Mike: [00:18:25] Well, this has been a great discussion. Is there anything else that you'd like to share with the audience before we begin to wrap up?
Tapani: [00:18:29] Oh, a couple of things it's closing. So I was, I guess it would be one is first of all we're a hundred percent remote first and globally distributed organization. We have people in five countries in 14 states within the US right now. We're always hiring in some form or another. So if anybody's interested in, they're welcome to take a look at our job postings tidepool.org/jobs. The other thing is as a nonprofit, we tend suddenly gracefully accept donations as well. So there's another link there that will donate. And if anybody's interested in the technical details of how we actually built this all, there's a couple of links that I can throw out there. One is tidepool.org/pubsecc, that'll be secc, that's a R a security white paper, basically whole lot of information about the architecture and infrastructure and security and so on. We also publish a series of blood postings, at tidepool.org/blog, where the engineering team has put out a couple of things in there about our infrastructure. We went through some pretty significant upgrades over the past couple of years, and then finally github.com/tidepool is where are all our sources.
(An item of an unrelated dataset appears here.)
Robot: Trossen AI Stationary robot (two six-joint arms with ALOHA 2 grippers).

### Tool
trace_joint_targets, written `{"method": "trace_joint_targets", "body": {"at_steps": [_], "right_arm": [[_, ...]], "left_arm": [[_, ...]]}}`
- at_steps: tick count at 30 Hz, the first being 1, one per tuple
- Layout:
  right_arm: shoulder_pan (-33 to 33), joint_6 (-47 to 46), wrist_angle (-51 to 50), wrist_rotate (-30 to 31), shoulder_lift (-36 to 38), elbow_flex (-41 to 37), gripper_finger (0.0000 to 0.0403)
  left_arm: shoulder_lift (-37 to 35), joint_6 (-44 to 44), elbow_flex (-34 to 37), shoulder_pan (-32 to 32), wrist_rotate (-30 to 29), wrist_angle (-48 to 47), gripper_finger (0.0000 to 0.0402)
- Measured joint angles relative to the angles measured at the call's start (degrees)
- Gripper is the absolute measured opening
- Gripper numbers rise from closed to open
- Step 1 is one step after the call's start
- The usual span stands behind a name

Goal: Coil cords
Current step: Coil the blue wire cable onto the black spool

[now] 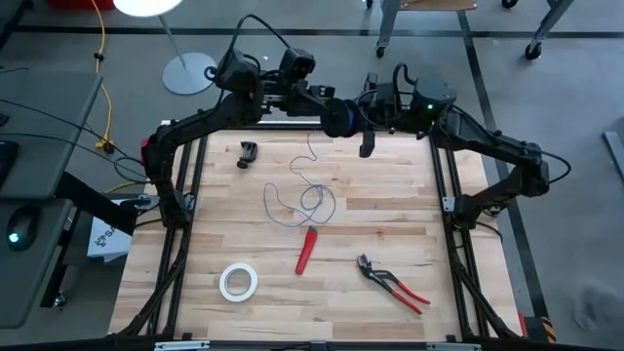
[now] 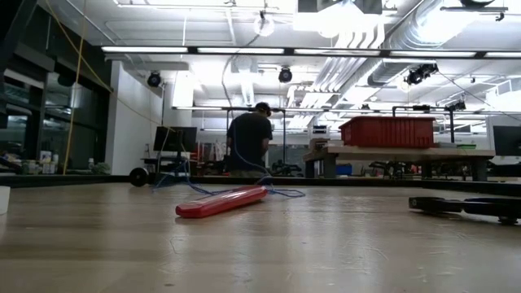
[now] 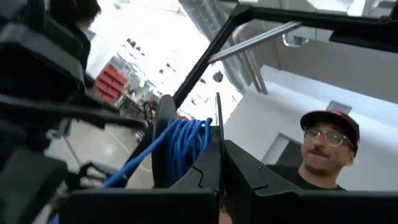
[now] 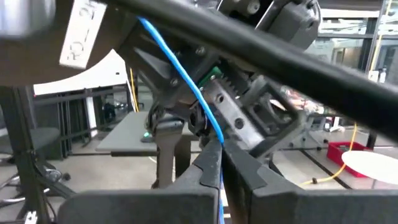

Nic: [00:19:30] Awesome. And you mentioned that you're a remote company and that you were looking for candidates. Were these candidates global, strictly to the US, does it matter?
Tapani: [00:19:39] So we hire anywhere people are, and they work from wherever they are. We don't require relocation. We don't require a visa in that sense that you'd have to come to the US, for instance, to work. We have people in five countries, us, Canada, UK, Bulgaria, and Croatia right now.
Mike: [00:19:55] Well, Tapani I want to thank you so much for joining us today. I really enjoyed the conversation.
Tapani: [00:19:58] Thanks as well. Really enjoyed it.